REQUIRED WORK
Return each line exactly as written. Begin with the first line of the entries and end with the line that has "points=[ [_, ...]".

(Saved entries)
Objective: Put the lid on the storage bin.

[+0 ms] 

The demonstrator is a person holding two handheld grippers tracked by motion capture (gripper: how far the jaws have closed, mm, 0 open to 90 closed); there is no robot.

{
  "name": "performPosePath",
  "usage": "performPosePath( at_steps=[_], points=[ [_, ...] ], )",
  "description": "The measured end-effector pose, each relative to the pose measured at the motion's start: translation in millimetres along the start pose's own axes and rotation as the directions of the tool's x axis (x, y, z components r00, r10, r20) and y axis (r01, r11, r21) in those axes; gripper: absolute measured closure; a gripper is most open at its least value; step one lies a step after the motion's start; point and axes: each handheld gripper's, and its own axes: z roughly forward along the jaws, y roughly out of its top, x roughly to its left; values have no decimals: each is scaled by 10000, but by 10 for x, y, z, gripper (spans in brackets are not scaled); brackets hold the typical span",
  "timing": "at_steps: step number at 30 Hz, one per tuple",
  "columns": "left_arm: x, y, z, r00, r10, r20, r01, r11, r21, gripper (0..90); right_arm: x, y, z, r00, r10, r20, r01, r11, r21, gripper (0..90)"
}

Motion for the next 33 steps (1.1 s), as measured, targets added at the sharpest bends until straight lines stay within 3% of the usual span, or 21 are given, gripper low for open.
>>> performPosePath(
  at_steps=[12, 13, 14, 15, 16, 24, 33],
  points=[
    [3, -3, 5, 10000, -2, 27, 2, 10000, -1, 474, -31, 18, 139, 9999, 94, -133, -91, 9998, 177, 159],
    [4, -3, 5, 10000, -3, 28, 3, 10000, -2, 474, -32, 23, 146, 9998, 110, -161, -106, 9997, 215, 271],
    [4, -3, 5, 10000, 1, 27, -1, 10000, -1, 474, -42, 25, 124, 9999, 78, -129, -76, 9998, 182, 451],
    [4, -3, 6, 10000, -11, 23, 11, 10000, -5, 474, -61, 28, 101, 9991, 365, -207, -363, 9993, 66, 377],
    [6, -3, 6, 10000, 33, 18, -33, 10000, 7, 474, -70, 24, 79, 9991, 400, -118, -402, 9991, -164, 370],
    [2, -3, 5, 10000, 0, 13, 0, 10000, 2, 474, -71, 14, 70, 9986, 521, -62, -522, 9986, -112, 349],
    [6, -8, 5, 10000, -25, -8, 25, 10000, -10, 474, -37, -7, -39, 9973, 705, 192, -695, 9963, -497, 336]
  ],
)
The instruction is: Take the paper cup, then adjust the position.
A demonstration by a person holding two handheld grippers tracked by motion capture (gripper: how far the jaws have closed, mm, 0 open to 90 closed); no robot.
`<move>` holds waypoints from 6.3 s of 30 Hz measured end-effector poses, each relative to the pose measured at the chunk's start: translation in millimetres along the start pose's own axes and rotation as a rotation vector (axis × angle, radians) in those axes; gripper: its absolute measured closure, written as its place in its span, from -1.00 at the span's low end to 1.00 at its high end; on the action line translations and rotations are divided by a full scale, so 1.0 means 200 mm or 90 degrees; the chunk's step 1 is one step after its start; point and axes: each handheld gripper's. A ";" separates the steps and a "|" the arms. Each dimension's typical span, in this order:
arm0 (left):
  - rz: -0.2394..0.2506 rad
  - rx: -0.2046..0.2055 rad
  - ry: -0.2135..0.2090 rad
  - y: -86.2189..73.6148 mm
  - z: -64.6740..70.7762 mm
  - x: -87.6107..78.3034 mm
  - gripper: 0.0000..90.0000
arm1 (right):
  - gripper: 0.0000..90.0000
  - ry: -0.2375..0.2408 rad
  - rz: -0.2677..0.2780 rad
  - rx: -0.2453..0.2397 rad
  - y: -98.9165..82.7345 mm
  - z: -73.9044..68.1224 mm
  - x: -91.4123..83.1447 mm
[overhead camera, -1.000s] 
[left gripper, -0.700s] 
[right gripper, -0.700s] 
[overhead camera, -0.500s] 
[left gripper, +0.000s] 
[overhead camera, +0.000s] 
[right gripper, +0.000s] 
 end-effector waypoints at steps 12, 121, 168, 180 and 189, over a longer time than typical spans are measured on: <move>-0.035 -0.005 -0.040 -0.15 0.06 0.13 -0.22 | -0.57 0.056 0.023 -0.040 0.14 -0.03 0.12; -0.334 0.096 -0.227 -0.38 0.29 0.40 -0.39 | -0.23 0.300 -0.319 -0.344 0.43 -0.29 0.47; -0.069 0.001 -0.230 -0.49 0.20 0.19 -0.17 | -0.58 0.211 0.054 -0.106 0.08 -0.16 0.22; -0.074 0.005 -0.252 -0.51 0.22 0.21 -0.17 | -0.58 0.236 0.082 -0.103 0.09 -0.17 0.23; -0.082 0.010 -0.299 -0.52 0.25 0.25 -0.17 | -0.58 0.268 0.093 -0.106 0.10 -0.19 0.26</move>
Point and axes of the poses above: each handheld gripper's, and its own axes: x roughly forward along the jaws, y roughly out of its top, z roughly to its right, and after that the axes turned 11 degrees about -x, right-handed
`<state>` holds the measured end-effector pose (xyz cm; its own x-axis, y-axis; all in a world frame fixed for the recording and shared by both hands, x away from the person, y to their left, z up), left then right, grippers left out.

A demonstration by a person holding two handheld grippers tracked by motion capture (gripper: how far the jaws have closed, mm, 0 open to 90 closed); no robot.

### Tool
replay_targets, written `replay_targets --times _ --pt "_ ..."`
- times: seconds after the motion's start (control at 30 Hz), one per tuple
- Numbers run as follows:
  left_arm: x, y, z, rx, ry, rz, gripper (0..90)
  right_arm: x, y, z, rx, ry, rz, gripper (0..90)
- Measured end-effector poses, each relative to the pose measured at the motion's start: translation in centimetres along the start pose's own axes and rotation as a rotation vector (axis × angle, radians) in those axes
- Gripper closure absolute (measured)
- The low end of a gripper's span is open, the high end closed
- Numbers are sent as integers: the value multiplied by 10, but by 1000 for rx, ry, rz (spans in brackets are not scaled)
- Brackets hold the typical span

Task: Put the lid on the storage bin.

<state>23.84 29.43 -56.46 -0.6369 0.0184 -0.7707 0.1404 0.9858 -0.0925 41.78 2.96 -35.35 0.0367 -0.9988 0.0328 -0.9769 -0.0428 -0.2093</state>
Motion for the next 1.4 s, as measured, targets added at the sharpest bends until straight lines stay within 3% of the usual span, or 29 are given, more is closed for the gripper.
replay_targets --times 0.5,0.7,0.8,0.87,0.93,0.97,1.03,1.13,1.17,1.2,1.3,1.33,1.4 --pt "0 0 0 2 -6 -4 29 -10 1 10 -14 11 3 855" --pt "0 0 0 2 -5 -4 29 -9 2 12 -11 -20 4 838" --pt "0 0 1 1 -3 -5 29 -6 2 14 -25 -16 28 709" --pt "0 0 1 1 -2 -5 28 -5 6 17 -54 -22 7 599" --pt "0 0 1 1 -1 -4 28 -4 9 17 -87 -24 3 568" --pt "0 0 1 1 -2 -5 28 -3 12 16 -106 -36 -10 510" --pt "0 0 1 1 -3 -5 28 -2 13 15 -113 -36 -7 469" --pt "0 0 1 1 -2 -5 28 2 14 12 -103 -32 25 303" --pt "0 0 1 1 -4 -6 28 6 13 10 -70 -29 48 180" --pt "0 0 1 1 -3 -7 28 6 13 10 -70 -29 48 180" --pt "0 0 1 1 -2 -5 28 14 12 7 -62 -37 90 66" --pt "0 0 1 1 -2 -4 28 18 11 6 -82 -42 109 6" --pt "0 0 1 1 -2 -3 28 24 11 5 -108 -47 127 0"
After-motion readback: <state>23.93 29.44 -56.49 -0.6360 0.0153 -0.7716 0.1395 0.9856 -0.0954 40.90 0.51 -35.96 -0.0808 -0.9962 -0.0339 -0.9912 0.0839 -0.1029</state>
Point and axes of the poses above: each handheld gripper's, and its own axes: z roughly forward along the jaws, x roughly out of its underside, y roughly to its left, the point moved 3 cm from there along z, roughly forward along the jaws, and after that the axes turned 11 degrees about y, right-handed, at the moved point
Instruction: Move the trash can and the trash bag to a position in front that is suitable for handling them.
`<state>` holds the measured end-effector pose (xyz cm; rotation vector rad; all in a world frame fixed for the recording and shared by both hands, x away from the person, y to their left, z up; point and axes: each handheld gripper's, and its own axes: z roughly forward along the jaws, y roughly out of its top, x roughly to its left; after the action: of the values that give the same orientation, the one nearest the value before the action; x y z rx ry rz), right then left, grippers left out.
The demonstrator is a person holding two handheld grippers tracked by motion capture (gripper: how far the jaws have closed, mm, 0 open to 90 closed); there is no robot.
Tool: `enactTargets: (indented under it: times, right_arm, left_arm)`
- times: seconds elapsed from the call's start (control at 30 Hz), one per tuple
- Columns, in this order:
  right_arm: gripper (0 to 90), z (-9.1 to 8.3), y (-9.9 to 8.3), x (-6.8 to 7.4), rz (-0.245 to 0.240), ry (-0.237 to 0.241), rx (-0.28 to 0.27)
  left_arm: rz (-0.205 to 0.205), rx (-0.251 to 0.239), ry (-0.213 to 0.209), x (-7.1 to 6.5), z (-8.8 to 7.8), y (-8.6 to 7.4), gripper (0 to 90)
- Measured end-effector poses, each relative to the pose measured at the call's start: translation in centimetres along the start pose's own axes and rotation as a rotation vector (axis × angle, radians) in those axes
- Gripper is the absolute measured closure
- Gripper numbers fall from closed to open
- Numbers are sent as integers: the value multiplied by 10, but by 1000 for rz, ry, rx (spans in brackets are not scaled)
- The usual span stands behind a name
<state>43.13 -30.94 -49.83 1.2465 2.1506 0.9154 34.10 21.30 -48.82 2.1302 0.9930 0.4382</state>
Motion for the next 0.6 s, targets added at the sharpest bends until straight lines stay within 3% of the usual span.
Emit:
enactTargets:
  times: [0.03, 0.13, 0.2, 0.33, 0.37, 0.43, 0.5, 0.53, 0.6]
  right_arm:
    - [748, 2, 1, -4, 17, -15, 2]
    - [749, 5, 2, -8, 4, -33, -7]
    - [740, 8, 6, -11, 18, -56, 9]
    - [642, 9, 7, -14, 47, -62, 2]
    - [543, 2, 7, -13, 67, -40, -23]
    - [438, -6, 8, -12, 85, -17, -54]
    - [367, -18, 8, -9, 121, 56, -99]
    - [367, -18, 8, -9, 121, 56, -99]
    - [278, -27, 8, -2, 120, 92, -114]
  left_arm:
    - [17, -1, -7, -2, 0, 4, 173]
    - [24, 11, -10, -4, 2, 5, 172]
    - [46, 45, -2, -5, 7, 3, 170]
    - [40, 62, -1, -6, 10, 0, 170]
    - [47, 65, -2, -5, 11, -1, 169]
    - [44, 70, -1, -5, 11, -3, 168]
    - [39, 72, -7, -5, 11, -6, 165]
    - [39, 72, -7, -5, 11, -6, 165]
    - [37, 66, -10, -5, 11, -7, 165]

WRITTEN REPLY
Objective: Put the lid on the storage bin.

[+0 ms] 

The demonstrator is a person holding two handheld grippers tracked by motion capture (gripper: how far the jaws have closed, mm, 0 open to 90 closed); there is no robot.

{
  "name": "performPosePath",
  "usage": "performPosePath( at_steps=[_], points=[ [_, ...] ], )",

Nothing further is needed for the answer.